Out – out are the lights – out all! And over each quivering form The curtain, a funeral pall, Comes down with the rush of a storm, While the angels, all pallid and wan, Uprising, unveiling, affirm That the play is the tragedy, "Man," And its hero, the Conqueror Worm.
DREAM-LAND
By a route obscure and lonely, Haunted by ill angels only, Where an Eidolon, named Night, On a black throne reigns upright, I have reached these lands but newly From an ultimate dim Thule: From a wild weird clime that lieth, sublime, Out of Space – out of Time. Bottomless vales and boundless floods, And chasms and caves and Titan woods, With forms that no man can discover For the tears that drip all over; Mountains toppling evermore Into seas without a shore; Seas that restlessly aspire, Surging, unto skies of fire; Lakes that endlessly outspread Their lone waters, lone and dead, — Their still waters, still and chilly With the snows of the lolling lily.
By the lakes that thus outspread Their lone waters, lone and dead, — Their sad waters, sad and chilly With the snows of the lolling lily; By the mountains – near the river Murmuring lowly, murmuring ever; By the gray woods, by the swamp Where the toad and the newt encamp; By the dismal tarns and pools Where dwell the Ghouls; By each spot the most unholy, In each nook most melancholy, — There the traveller meets aghast Sheeted Memories of the Past: Shrouded forms that start and sigh As they pass the wanderer by, White-robed forms of friends long given, In agony, to the Earth – and Heaven.
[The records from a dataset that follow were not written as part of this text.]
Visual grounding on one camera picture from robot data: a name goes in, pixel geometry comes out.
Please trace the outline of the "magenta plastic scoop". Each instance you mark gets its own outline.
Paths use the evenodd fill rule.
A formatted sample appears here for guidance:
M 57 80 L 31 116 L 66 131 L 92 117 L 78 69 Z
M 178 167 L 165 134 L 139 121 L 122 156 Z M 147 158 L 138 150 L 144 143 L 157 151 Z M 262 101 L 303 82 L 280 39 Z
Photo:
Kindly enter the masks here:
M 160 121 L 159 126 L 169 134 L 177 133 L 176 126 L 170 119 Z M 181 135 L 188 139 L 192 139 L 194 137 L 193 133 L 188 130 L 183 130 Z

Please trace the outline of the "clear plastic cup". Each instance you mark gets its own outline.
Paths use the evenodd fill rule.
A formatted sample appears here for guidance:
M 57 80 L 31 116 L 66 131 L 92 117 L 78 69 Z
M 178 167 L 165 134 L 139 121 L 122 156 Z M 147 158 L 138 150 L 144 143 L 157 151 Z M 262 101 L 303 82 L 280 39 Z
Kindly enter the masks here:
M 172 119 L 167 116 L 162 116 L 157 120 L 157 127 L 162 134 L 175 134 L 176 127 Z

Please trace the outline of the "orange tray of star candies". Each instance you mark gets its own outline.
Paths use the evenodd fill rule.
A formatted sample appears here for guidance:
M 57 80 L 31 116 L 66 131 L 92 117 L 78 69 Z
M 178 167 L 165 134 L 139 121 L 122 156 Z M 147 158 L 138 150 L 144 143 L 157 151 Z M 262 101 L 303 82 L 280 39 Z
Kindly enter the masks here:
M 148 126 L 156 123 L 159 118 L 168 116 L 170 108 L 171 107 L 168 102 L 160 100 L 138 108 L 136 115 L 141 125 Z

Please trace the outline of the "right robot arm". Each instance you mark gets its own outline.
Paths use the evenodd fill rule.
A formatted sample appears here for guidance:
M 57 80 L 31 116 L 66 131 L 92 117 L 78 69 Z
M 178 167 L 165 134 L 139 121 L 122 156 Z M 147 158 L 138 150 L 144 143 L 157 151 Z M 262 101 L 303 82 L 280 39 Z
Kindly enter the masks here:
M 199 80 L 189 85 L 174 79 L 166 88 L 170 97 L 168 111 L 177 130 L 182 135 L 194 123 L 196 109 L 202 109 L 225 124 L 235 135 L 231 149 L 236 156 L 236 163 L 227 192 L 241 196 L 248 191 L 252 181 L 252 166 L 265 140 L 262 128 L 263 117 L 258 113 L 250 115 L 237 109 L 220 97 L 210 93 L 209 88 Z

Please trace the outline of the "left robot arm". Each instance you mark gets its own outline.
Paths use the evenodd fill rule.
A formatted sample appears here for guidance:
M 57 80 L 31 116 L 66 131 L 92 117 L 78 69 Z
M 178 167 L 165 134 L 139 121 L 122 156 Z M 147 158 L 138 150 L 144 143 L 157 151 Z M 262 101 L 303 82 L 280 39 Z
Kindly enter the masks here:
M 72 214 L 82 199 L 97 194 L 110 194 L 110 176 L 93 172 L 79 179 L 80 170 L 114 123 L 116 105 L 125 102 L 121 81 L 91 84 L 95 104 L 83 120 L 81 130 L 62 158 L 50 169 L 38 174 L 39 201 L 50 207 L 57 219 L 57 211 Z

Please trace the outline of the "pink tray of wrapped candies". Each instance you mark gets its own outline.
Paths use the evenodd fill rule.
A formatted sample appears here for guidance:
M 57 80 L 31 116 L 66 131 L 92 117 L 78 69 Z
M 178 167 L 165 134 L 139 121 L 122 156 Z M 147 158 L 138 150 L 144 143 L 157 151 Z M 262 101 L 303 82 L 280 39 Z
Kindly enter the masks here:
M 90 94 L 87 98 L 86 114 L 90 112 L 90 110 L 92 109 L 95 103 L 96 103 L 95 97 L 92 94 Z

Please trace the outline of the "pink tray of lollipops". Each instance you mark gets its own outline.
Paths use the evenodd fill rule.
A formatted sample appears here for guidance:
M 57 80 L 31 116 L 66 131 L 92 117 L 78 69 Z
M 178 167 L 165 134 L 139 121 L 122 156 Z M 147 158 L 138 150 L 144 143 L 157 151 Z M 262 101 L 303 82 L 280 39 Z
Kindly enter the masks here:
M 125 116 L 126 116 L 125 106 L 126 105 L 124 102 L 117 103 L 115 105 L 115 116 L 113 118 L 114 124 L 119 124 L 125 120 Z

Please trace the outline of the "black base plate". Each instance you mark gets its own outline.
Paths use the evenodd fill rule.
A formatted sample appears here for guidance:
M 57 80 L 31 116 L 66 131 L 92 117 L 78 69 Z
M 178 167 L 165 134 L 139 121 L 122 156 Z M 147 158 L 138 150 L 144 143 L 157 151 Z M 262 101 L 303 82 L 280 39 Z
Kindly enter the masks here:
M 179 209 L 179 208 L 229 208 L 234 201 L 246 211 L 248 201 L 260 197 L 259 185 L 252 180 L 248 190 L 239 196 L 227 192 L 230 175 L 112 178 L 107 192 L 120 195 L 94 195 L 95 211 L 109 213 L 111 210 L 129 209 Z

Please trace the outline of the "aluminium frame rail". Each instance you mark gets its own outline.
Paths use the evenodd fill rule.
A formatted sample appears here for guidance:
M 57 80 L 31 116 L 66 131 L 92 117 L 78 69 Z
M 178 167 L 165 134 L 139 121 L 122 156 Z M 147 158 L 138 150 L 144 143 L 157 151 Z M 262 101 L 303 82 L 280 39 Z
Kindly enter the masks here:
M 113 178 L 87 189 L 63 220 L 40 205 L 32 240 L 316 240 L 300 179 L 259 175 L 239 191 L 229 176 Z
For the heart whose woes are legion 'T is a peaceful, soothing region; For the spirit that walks in shadow 'T is – oh, 't is an Eldorado! But the traveller, travelling through it, May not – dare not openly view it; Never its mysteries are exposed To the weak human eye unclosed; So wills its King, who hath forbid The uplifting of the fringéd lid; And thus the sad Soul that here passes Beholds it but through darkened glasses. By a route obscure and lonely, Haunted by ill angels only, Where an Eidolon, named Night, On a black throne reigns upright, I have wandered home but newly From this ultimate dim Thule.